Rolę „medialnej twarzy PiS” a w zasadzie każdej partii widzę jako kogoś, komu w partii mało kto albo i nikt nie jest w stanie „fiknąć”. Bo przekaz to nie tylko wysyłanie chcianych komunikatów ale, może nawet bardziej, blokowanie tych niechcianych. Ja nie wiem kto poza samym szefem PiS byłby w stanie wziąć towarzystwo za twarz i grzecznie objaśnić (jak objaśnił wyrywnych szopenfeldziarzy Kwinto) „żadnych własnych pomysłów!”
 Rosemann: Polityka informacyjna PiS czyli ból głowy elektoratu
/ morguefile.com
Zdaję sobie sprawę, że afera z nauczycielem wychowania fizycznego z Żagania, wobec którego wszczęto postępowanie dyscyplinarne w rzeczywistości ma znaczenie niewielkie i bardziej dociera z niej szum medialny niż jej istota. Myślę zresztą, że na postępowaniu wyjaśniającym się skończy. Sprawa ta jest jednak ilustracją największego problemu, z jakim boryka się obecna władza. Problemu z komunikacja społeczną.

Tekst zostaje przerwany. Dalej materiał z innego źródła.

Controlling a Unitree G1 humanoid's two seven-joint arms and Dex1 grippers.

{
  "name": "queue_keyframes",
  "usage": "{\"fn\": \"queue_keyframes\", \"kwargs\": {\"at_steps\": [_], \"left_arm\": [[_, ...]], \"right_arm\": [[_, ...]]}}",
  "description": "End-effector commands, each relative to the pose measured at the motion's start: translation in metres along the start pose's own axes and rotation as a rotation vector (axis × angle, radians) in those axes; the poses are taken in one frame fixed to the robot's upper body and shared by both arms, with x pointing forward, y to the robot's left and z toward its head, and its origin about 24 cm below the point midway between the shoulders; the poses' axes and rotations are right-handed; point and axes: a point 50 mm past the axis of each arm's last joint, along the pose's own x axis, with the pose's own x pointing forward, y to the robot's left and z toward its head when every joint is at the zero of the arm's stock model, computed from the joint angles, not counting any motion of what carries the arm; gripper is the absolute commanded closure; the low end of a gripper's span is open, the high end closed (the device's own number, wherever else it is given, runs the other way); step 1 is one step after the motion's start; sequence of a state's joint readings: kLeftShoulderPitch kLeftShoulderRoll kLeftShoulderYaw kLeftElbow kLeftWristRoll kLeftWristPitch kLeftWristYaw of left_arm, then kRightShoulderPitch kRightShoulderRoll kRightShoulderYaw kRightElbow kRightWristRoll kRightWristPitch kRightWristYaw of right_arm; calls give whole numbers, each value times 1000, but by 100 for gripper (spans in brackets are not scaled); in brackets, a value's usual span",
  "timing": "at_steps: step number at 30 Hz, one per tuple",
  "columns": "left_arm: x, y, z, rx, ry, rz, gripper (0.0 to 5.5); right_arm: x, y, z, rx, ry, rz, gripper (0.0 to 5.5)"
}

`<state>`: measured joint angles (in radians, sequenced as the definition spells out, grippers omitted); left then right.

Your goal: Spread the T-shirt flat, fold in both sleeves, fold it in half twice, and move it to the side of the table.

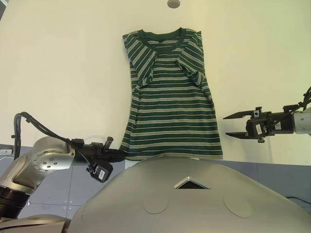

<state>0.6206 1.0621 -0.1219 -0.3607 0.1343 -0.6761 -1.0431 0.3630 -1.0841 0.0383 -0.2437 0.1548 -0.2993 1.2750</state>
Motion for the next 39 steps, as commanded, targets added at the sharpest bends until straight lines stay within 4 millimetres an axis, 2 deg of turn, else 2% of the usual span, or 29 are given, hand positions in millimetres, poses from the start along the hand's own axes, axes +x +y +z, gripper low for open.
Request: {"fn": "queue_keyframes", "kwargs": {"at_steps": [1, 3, 6, 10, 15, 21, 25, 26, 28, 29, 32, 33, 35, 37, 39], "left_arm": [[-9, 25, 11, -135, -79, 106, 549], [-14, 36, 10, -201, -100, 159, 549], [-21, 41, 2, -285, -110, 183, 549], [-31, 48, -14, -332, -90, 193, 549], [-32, 50, -21, -325, -81, 162, 549], [-31, 51, -25, -325, -82, 153, 550], [-28, 56, -29, -328, -86, 175, 550], [-29, 60, -30, -340, -96, 198, 550], [-36, 78, -34, -363, -120, 278, 550], [-43, 92, -39, -378, -133, 340, 550], [-73, 152, -55, -476, -234, 588, 550], [-80, 168, -60, -507, -256, 630, 550], [-85, 196, -75, -585, -274, 683, 550], [-84, 213, -87, -651, -276, 714, 550], [-79, 226, -97, -712, -260, 733, 550]], "right_arm": [[-13, 8, 5, 33, 7, 82, 295], [-18, 16, 7, -2, 37, 165, 295], [-12, 22, 13, -84, 25, 202, 295], [12, 36, 14, -127, -19, 170, 295], [30, 47, 10, -148, -19, 167, 295], [35, 42, 7, -122, -28, 130, 403], [34, 32, 13, 17, -107, 68, 472], [30, 24, 18, 125, -171, 32, 492], [16, -8, 19, 323, -303, -85, 524], [4, -35, 15, 362, -341, -177, 548], [-35, -127, 8, 410, -444, -488, 548], [-40, -147, 6, 428, -455, -540, 548], [-36, -180, -2, 456, -420, -600, 548], [-21, -201, -3, 484, -406, -605, 548], [-4, -214, -4, 522, -399, -607, 548]]}}
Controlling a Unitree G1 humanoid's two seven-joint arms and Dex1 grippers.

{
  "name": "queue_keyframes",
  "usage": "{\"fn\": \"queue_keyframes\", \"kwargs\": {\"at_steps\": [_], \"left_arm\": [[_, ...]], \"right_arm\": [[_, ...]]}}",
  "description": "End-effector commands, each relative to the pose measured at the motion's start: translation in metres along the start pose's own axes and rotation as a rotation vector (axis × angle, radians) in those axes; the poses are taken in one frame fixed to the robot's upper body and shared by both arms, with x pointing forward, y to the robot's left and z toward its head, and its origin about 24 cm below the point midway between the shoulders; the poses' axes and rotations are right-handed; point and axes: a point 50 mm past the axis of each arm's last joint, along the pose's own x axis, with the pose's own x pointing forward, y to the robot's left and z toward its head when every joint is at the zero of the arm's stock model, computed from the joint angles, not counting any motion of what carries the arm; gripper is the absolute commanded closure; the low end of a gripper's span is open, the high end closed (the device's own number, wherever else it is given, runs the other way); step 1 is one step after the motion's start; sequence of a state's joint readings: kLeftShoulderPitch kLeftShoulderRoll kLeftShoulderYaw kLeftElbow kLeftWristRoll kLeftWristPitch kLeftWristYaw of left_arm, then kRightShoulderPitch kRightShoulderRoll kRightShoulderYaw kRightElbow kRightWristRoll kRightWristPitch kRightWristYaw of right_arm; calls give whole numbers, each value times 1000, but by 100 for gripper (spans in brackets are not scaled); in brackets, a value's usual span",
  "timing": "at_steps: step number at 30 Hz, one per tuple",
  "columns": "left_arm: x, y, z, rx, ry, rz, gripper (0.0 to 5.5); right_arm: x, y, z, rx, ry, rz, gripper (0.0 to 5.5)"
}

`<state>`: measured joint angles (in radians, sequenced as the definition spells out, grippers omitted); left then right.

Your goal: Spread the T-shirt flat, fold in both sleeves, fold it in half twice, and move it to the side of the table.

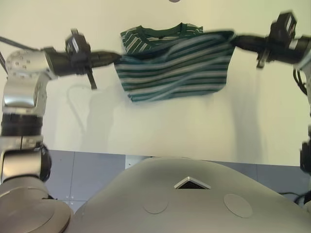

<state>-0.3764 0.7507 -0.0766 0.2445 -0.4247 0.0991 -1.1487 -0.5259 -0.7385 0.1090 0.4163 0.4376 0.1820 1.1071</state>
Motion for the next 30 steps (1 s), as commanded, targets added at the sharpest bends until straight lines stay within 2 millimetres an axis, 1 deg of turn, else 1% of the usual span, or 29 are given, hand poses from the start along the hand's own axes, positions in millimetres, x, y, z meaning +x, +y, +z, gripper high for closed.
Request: {"fn": "queue_keyframes", "kwargs": {"at_steps": [1, 3, 5, 8, 10, 11, 12, 13, 14, 16, 17, 18, 19, 20, 21, 22, 24, 25, 26, 27, 28, 29, 30], "left_arm": [[29, 41, -7, -157, 49, 121, 550], [36, 52, -11, -179, 79, 169, 550], [39, 60, -16, -200, 118, 222, 550], [47, 63, -24, -226, 171, 262, 550], [55, 60, -31, -258, 191, 264, 550], [58, 59, -33, -270, 201, 284, 520], [60, 60, -35, -282, 207, 314, 510], [59, 62, -36, -291, 212, 361, 489], [57, 65, -37, -299, 220, 409, 481], [48, 71, -38, -314, 207, 509, 443], [41, 74, -37, -328, 175, 553, 428], [32, 77, -36, -328, 137, 590, 405], [25, 79, -35, -309, 101, 601, 394], [22, 77, -33, -285, 57, 581, 373], [22, 72, -30, -254, 13, 532, 362], [24, 65, -28, -224, -19, 485, 344], [29, 47, -22, -138, -44, 414, 344], [31, 37, -18, -103, -58, 406, 344], [31, 29, -13, -79, -74, 405, 344], [30, 23, -9, -66, -85, 407, 344], [28, 16, -4, -49, -90, 409, 344], [27, 10, -1, -37, -91, 411, 344], [29, 2, 2, -17, -88, 397, 344]], "right_arm": [[53, -20, -10, 76, 57, -71, 548], [64, -24, -18, 87, 103, -135, 548], [70, -25, -30, 105, 179, -197, 548], [75, -23, -42, 132, 236, -241, 548], [81, -24, -43, 138, 234, -316, 507], [84, -25, -41, 140, 216, -360, 485], [87, -26, -39, 125, 204, -401, 472], [89, -26, -36, 80, 201, -435, 451], [90, -27, -35, 48, 194, -461, 439], [96, -21, -36, -57, 192, -471, 398], [103, -12, -35, -85, 149, -425, 382], [111, 4, -33, -104, 84, -339, 356], [116, 27, -31, -107, 22, -232, 342], [115, 53, -32, -125, -7, -122, 338], [110, 76, -39, -153, 17, -33, 338], [104, 90, -47, -172, 65, 17, 338], [85, 103, -75, -225, 267, 70, 338], [69, 105, -85, -260, 373, 101, 338], [55, 106, -91, -286, 453, 124, 338], [40, 102, -93, -308, 510, 132, 338], [24, 90, -93, -343, 574, 113, 338], [12, 77, -90, -387, 624, 78, 338], [5, 51, -80, -434, 643, -31, 338]]}}
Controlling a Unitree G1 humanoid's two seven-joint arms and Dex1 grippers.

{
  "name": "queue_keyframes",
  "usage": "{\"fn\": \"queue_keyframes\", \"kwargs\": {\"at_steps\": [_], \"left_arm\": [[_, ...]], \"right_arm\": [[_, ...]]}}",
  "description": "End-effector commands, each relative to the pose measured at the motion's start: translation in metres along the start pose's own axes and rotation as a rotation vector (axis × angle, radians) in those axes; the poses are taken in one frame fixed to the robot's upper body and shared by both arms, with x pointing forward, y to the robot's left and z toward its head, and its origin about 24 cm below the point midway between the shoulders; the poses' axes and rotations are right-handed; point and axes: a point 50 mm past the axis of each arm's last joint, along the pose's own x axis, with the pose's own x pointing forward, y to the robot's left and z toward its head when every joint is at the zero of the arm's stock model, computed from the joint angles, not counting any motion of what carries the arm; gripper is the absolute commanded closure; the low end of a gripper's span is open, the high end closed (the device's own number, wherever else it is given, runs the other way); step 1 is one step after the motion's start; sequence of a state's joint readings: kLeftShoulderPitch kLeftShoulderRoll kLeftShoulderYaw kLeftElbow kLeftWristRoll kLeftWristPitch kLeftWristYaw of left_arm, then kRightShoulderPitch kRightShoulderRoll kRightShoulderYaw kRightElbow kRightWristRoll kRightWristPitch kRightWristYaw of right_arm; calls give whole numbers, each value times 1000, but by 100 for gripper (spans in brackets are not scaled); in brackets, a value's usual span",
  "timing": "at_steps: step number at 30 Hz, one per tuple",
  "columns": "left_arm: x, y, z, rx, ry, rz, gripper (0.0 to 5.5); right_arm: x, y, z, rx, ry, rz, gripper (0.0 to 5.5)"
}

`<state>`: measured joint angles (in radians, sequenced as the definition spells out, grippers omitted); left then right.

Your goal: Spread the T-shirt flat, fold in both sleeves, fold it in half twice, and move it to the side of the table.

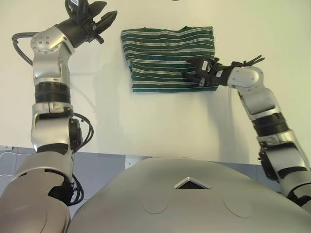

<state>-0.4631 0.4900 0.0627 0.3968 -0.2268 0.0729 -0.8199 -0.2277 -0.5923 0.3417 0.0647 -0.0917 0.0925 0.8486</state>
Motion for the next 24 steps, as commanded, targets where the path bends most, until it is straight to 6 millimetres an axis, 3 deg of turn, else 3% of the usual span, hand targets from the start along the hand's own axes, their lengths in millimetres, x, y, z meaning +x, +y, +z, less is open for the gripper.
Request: {"fn": "queue_keyframes", "kwargs": {"at_steps": [1, 4, 6, 8, 11, 13, 15, 17, 19, 21, 24], "left_arm": [[-8, -29, 15, 65, -17, -39, 344], [-4, -45, 20, 66, -24, -77, 344], [-2, -54, 20, 75, -11, -101, 344], [-1, -59, 20, 83, -6, -119, 344], [3, -62, 17, 128, 18, -142, 344], [2, -63, 12, 177, 54, -165, 344], [-1, -66, 8, 209, 86, -211, 344], [-11, -79, 7, 252, 115, -341, 344], [-28, -99, 6, 296, 144, -507, 344], [-41, -110, 8, 321, 160, -592, 344], [-58, -121, 4, 495, 210, -735, 344]], "right_arm": [[-52, -52, -46, -78, 368, -175, 338], [-51, -97, -26, -131, 303, -368, 338], [-35, -105, -1, -126, 161, -412, 338], [-16, -97, 10, -95, 66, -407, 338], [31, -57, 2, 71, 18, -295, 338], [62, -16, 0, 119, 19, -164, 338], [77, 21, 10, 109, -38, -31, 338], [68, 45, 19, 87, -118, 79, 338], [48, 51, 24, 74, -176, 121, 338], [33, 47, 29, 67, -220, 112, 338], [-5, 10, 45, 82, -318, -45, 338]]}}
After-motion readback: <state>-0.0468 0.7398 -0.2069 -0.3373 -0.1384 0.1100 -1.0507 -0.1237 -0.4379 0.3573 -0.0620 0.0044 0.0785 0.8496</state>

We wspominanym przypadku, zaraz po pierwszych doniesieniach medialnych natychmiast zadziałała machina antyrządowej propagandy rozkręcona głownie przez Platformę. Był jakiś briefing i masa wpisów polityków tej partii w mediach społecznościowych nieodmiennie sugerująca, że ów biedny nauczyciel jest szykanowany przez „państwo PiS”.

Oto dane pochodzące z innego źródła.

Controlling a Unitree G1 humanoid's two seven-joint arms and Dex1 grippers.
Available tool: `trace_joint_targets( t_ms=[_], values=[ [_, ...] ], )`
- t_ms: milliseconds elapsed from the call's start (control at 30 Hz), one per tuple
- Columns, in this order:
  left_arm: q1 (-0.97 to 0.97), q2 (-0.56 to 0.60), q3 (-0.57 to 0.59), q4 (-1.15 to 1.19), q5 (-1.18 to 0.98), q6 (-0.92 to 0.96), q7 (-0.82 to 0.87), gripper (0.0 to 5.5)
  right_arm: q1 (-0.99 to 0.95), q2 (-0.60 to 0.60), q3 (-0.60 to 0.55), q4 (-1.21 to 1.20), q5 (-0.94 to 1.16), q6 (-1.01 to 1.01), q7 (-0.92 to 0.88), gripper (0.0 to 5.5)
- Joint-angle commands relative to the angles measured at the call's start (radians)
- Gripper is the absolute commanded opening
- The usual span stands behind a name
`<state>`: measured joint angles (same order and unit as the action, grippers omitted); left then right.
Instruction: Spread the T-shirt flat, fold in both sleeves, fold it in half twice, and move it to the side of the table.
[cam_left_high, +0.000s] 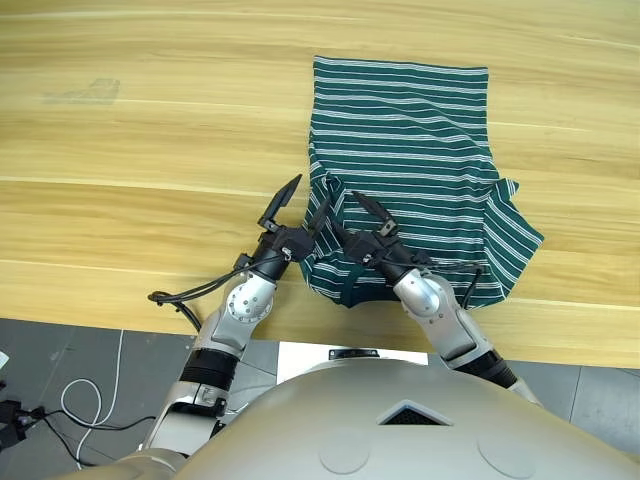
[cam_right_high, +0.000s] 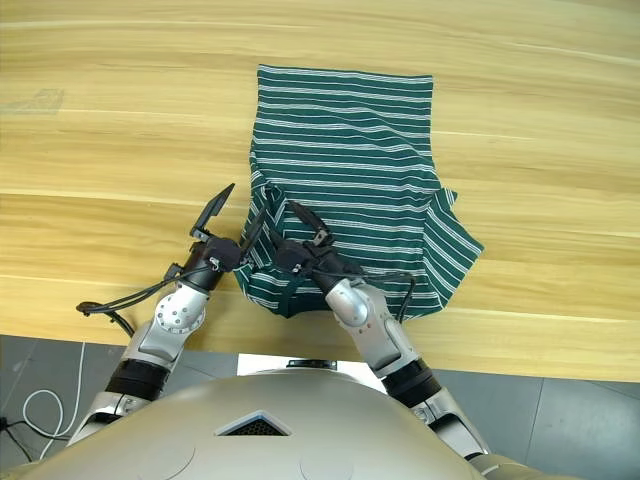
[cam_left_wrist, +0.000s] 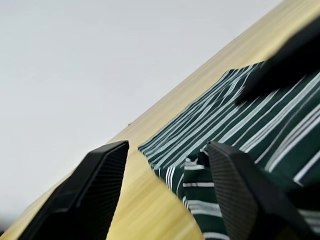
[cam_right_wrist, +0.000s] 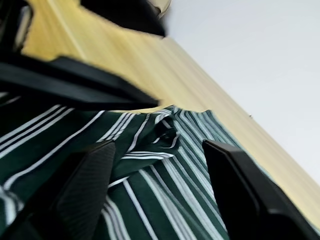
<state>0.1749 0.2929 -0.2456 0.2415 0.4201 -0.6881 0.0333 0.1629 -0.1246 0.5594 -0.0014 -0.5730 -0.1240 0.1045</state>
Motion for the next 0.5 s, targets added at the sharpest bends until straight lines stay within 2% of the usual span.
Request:
trace_joint_targets(
  t_ms=[33, 200, 500],
  values=[
    [-0.034, -0.004, -0.012, 0.019, -0.001, 0.000, -0.013, 2.93, 0.020, 0.031, 0.010, 0.040, 0.012, 0.060, -0.007, 3.21],
    [-0.064, -0.005, -0.020, 0.020, -0.004, 0.002, -0.026, 2.93, 0.034, 0.042, -0.006, 0.050, 0.017, 0.179, 0.021, 3.21],
    [-0.104, -0.003, -0.024, -0.035, 0.043, 0.029, -0.028, 2.93, 0.063, -0.045, -0.030, -0.178, -0.021, 0.432, 0.189, 3.21]
  ],
)
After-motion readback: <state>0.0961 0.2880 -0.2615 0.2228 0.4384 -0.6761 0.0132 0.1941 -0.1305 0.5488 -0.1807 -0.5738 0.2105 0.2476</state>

Szybko okazało się, że pan Bartłomiej Woś, bo to on jest tym szykanowanym nauczycielem, inaczej widzi przyczyny tych kłopotów. Portalowi Tomasza Lisa „NaTemat” wskazał innego podejrzanego i powiedział przy tym „Ktoś chce mnie wmanewrować w wojnę z Prawem i Sprawiedliwością. Chcę, aby ta burza się jak najszybciej skończyła. Znalazłem się teraz w samym środku, Wydzwaniają dziennikarze, posłowie i senatorowie.”*

Domyślam się skąd są dzwoniący posłowie i senatorowie i jakie redakcje reprezentują wspomniani dziennikarze. Mam też podejrzenie kto jak dotąd nie próbował się z panem Wosiem kontaktować.

I to jest właściwy temat, którego ma dotyczyć tekst. Ale zanim do niego dojdę jeszcze jeden cytat: „Jak wynika z zeszłorocznego bilansu Funduszu Ubezpieczeń Społecznych, FUS jest w najlepszej kondycji od przynajmniej dekady. Rośnie zdolność do obsługi bieżących zobowiązań ze spływających składek.” Tym razem to cytat z informacji podanej za pośrednictwem Onetu  przez „Dziennik Gazetę Prawną”. „NaTemat”, „Onet”, „Dziennik Gazeta Prawna”. Nie wiem jak czytelnikom ale mnie w tym zestawie zdecydowanie kogoś brakuje.  Brakuje mi jako źródeł informacji pani Beaty Mazurek i pana Rafała Bochenka. Jak najpoważniej zapytam za co są wynagradzani ci państwo jeśli robotę informowania o osiągnięciach i przeciwdziałania dezinformacji bierze na siebie „Onet” czy  inny „Dziennik”? Miałem już napisane „całą robotę” ale, niestety dla PiS, tak dobrze to nie ma. Wręcz przeciwnie.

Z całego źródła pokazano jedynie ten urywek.